WHAT TO PRODUCE: Print the data below verbatim, minus images.

DATASET CONTENT:
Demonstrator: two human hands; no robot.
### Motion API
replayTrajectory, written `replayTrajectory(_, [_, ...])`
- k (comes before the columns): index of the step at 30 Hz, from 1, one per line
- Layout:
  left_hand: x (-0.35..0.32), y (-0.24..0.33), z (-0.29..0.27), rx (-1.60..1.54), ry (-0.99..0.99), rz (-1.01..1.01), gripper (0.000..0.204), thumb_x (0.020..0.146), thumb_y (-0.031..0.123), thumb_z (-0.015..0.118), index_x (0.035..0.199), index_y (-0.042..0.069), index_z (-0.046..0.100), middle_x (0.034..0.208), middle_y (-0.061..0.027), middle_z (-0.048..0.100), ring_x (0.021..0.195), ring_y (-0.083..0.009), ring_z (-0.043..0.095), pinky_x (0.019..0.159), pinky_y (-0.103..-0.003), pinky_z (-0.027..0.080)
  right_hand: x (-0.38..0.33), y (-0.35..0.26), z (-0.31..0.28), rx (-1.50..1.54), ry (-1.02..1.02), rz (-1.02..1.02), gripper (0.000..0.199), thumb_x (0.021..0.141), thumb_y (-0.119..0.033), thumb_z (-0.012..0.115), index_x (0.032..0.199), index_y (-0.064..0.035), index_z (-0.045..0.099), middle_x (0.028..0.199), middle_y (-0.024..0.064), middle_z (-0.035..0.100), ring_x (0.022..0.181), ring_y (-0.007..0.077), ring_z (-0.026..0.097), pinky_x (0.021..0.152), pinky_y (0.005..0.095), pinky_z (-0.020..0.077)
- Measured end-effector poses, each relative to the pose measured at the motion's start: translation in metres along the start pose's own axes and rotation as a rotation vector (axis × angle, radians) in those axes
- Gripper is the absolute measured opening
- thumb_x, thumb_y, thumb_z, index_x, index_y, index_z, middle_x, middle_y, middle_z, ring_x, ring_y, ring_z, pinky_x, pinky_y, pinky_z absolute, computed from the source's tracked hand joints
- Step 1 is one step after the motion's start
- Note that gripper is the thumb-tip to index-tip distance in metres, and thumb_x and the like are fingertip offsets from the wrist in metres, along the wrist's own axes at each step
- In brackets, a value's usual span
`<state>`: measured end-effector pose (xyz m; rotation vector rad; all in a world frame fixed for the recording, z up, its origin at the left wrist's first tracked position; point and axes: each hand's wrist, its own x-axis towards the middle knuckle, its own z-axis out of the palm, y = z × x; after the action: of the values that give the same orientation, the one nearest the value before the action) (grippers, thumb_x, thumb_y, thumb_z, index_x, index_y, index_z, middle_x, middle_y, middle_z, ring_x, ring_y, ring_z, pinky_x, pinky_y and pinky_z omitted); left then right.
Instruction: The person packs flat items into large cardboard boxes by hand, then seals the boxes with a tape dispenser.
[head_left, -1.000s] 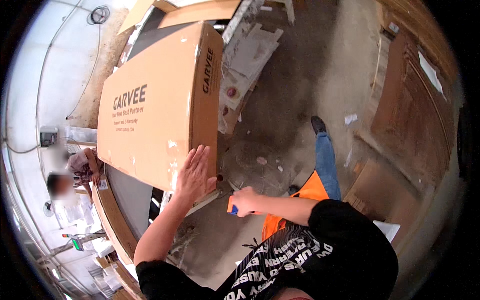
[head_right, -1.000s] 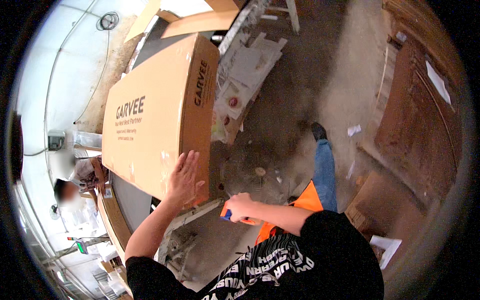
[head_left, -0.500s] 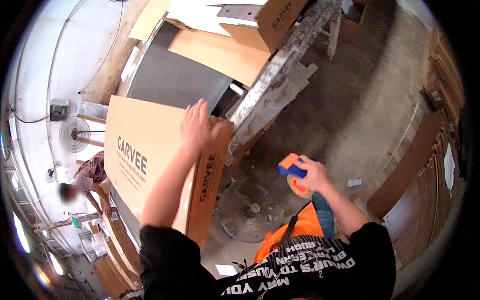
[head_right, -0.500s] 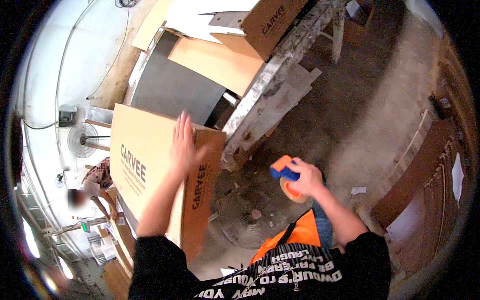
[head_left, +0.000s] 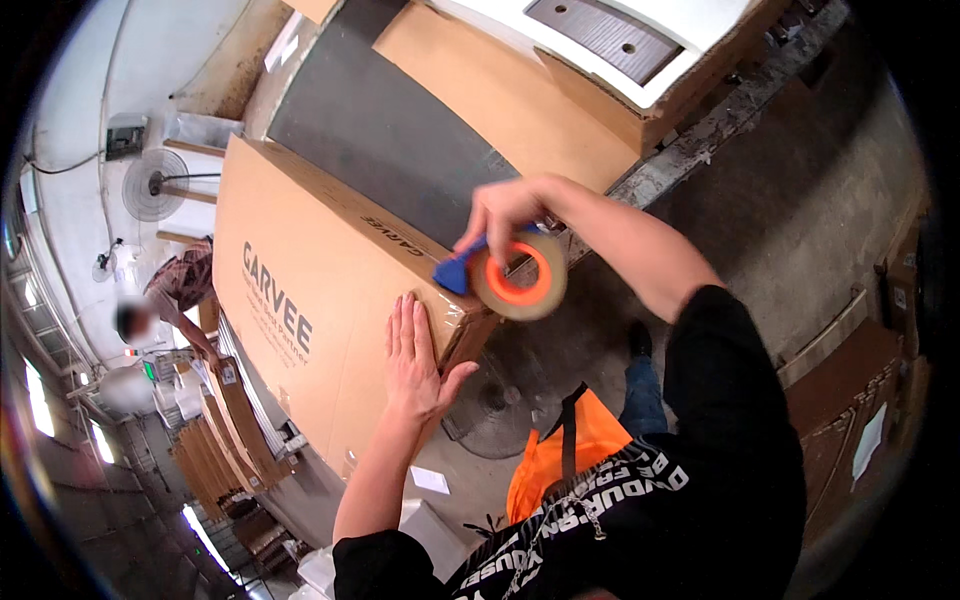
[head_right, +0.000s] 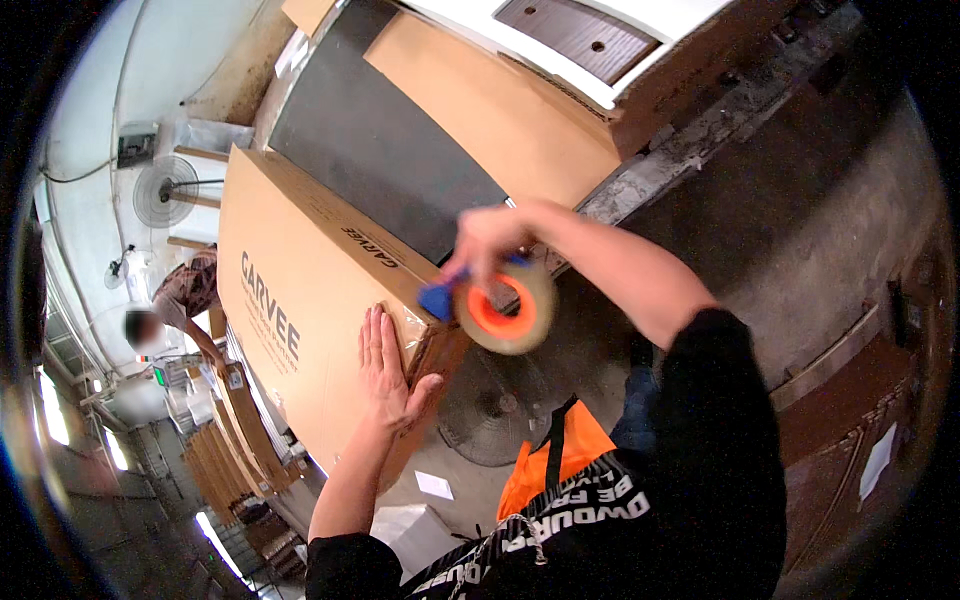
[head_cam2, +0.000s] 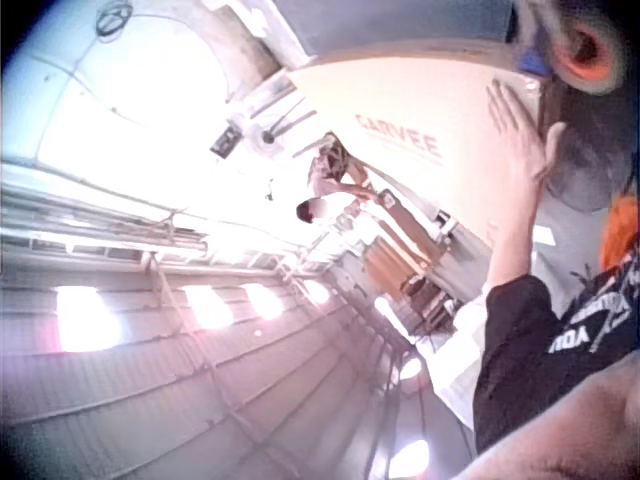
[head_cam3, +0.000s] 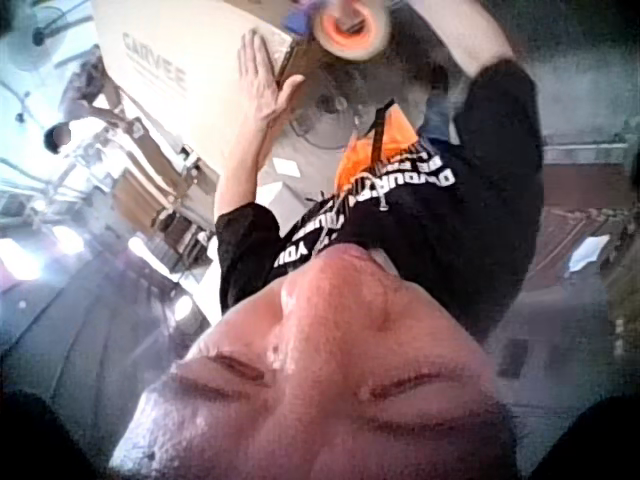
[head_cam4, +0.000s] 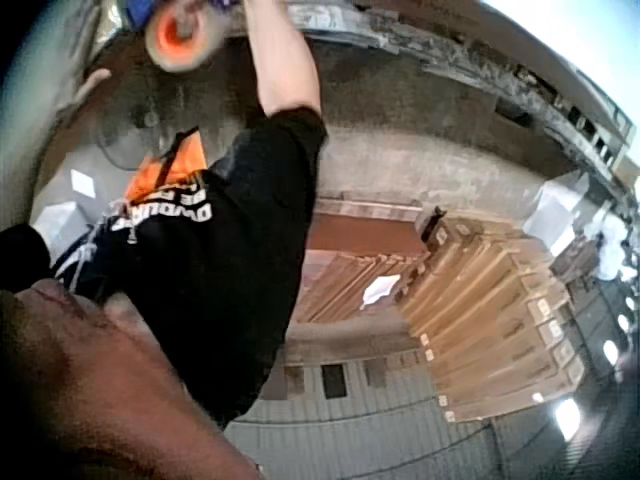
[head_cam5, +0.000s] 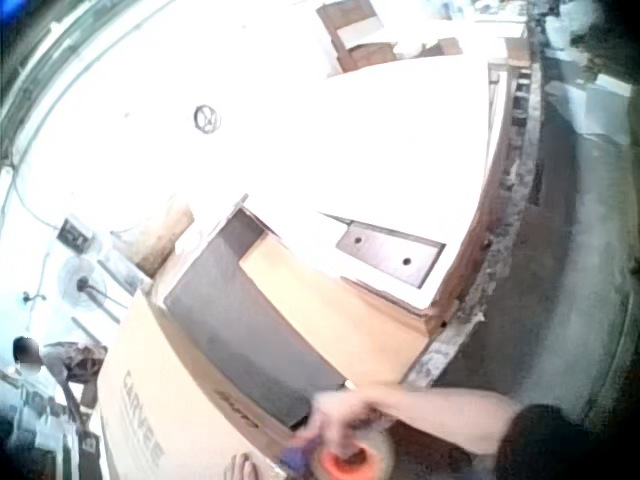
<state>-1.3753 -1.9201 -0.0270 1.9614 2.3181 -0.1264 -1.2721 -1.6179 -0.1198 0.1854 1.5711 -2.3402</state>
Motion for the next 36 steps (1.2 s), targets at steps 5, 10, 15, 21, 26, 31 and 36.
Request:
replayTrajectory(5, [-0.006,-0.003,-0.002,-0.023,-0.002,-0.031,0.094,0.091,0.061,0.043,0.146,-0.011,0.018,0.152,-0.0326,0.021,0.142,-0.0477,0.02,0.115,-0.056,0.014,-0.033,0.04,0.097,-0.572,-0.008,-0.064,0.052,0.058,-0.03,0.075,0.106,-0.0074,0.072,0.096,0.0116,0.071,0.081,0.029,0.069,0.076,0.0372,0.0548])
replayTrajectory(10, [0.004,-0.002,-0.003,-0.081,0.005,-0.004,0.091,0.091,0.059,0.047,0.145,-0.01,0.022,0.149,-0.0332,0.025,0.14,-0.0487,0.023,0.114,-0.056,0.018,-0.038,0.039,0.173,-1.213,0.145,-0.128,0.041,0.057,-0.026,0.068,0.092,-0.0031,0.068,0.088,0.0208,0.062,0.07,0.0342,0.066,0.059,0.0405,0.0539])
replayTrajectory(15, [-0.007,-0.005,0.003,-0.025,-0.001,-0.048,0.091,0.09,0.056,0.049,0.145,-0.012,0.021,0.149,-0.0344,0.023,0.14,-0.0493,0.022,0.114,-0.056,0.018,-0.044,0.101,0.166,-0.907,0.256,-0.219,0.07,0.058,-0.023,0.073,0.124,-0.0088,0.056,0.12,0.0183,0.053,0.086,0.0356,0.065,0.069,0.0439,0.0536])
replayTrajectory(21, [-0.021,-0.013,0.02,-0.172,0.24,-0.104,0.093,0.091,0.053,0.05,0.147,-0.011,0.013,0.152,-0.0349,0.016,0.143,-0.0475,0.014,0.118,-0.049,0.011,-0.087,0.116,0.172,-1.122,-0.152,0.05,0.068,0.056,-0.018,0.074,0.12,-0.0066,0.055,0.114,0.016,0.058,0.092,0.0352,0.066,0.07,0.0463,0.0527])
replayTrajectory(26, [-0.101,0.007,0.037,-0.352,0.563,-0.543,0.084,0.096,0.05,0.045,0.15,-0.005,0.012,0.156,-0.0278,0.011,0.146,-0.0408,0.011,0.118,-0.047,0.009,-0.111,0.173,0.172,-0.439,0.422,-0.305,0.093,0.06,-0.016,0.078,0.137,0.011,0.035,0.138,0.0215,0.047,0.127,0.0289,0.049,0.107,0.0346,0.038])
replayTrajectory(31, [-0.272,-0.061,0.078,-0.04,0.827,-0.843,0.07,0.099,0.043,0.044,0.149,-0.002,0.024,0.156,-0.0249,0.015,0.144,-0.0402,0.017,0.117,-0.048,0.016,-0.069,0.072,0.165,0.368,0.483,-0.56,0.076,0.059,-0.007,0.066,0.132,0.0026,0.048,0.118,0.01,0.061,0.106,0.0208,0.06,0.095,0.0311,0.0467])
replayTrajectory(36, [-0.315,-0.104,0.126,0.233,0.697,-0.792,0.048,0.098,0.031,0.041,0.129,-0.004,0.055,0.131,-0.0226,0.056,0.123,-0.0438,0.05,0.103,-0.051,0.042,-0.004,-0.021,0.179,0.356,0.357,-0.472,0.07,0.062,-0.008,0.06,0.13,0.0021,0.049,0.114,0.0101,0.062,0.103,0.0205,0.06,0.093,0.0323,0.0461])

ANSWER AREA:
Demonstrator: two human hands; no robot.
### Motion API
replayTrajectory, written `replayTrajectory(_, [_, ...])`
- k (comes before the columns): index of the step at 30 Hz, from 1, one per line
- Layout:
  left_hand: x (-0.35..0.32), y (-0.24..0.33), z (-0.29..0.27), rx (-1.60..1.54), ry (-0.99..0.99), rz (-1.01..1.01), gripper (0.000..0.204), thumb_x (0.020..0.146), thumb_y (-0.031..0.123), thumb_z (-0.015..0.118), index_x (0.035..0.199), index_y (-0.042..0.069), index_z (-0.046..0.100), middle_x (0.034..0.208), middle_y (-0.061..0.027), middle_z (-0.048..0.100), ring_x (0.021..0.195), ring_y (-0.083..0.009), ring_z (-0.043..0.095), pinky_x (0.019..0.159), pinky_y (-0.103..-0.003), pinky_z (-0.027..0.080)
  right_hand: x (-0.38..0.33), y (-0.35..0.26), z (-0.31..0.28), rx (-1.50..1.54), ry (-1.02..1.02), rz (-1.02..1.02), gripper (0.000..0.199), thumb_x (0.021..0.141), thumb_y (-0.119..0.033), thumb_z (-0.012..0.115), index_x (0.032..0.199), index_y (-0.064..0.035), index_z (-0.045..0.099), middle_x (0.028..0.199), middle_y (-0.024..0.064), middle_z (-0.035..0.100), ring_x (0.022..0.181), ring_y (-0.007..0.077), ring_z (-0.026..0.097), pinky_x (0.021..0.152), pinky_y (0.005..0.095), pinky_z (-0.020..0.077)
- Measured end-effector poses, each relative to the pose measured at the motion's start: translation in metres along the start pose's own axes and rotation as a rotation vector (axis × angle, radians) in those axes
- Gripper is the absolute measured opening
- thumb_x, thumb_y, thumb_z, index_x, index_y, index_z, middle_x, middle_y, middle_z, ring_x, ring_y, ring_z, pinky_x, pinky_y, pinky_z absolute, computed from the source's tracked hand joints
- Step 1 is one step after the motion's start
- Note that gripper is the thumb-tip to index-tip distance in metres, and thumb_x and the like are fingertip offsets from the wrist in metres, along the wrist's own axes at each step
- In brackets, a value's usual span
`<state>`: measured end-effector pose (xyz m; rotation vector rad; all in a world frame fixed for the recording, z up, its origin at the left wrist's first tracked position; point and axes: each hand's wrist, its own x-axis towards the middle knuckle, its own z-axis out of the palm, y = z × x; after the action: of the values that give the same orientation, the one nearest the value before the action) (grippers, thumb_x, thumb_y, thumb_z, index_x, index_y, index_z, middle_x, middle_y, middle_z, ring_x, ring_y, ring_z, pinky_x, pinky_y and pinky_z omitted); left then right.
Instruction: The person packs flat items into large cardboard boxes by hand, then seals the boxes with a tape dispenser.
[head_left, -1.000s] 
[head_right, -1.000s] 
[head_left, -0.500s] 
[head_right, -0.500s] 
[head_left, +0.000s] 
[head_right, +0.000s] 
[head_cam2, +0.000s] 
[head_cam3, +0.000s] 
[head_cam4, +0.000s] 
[head_cam5, +0.000s] 
<state>-1.3753 -1.9201 -0.0270 1.9614 2.3181 -0.1264 -1.2721 -1.6179 -0.1198 0.1854 1.5711 -2.3402</state>
Motion for the next 36 steps (1.2 s), targets at steps 5, 10, 15, 21, 26, 31 and 36.
Request:
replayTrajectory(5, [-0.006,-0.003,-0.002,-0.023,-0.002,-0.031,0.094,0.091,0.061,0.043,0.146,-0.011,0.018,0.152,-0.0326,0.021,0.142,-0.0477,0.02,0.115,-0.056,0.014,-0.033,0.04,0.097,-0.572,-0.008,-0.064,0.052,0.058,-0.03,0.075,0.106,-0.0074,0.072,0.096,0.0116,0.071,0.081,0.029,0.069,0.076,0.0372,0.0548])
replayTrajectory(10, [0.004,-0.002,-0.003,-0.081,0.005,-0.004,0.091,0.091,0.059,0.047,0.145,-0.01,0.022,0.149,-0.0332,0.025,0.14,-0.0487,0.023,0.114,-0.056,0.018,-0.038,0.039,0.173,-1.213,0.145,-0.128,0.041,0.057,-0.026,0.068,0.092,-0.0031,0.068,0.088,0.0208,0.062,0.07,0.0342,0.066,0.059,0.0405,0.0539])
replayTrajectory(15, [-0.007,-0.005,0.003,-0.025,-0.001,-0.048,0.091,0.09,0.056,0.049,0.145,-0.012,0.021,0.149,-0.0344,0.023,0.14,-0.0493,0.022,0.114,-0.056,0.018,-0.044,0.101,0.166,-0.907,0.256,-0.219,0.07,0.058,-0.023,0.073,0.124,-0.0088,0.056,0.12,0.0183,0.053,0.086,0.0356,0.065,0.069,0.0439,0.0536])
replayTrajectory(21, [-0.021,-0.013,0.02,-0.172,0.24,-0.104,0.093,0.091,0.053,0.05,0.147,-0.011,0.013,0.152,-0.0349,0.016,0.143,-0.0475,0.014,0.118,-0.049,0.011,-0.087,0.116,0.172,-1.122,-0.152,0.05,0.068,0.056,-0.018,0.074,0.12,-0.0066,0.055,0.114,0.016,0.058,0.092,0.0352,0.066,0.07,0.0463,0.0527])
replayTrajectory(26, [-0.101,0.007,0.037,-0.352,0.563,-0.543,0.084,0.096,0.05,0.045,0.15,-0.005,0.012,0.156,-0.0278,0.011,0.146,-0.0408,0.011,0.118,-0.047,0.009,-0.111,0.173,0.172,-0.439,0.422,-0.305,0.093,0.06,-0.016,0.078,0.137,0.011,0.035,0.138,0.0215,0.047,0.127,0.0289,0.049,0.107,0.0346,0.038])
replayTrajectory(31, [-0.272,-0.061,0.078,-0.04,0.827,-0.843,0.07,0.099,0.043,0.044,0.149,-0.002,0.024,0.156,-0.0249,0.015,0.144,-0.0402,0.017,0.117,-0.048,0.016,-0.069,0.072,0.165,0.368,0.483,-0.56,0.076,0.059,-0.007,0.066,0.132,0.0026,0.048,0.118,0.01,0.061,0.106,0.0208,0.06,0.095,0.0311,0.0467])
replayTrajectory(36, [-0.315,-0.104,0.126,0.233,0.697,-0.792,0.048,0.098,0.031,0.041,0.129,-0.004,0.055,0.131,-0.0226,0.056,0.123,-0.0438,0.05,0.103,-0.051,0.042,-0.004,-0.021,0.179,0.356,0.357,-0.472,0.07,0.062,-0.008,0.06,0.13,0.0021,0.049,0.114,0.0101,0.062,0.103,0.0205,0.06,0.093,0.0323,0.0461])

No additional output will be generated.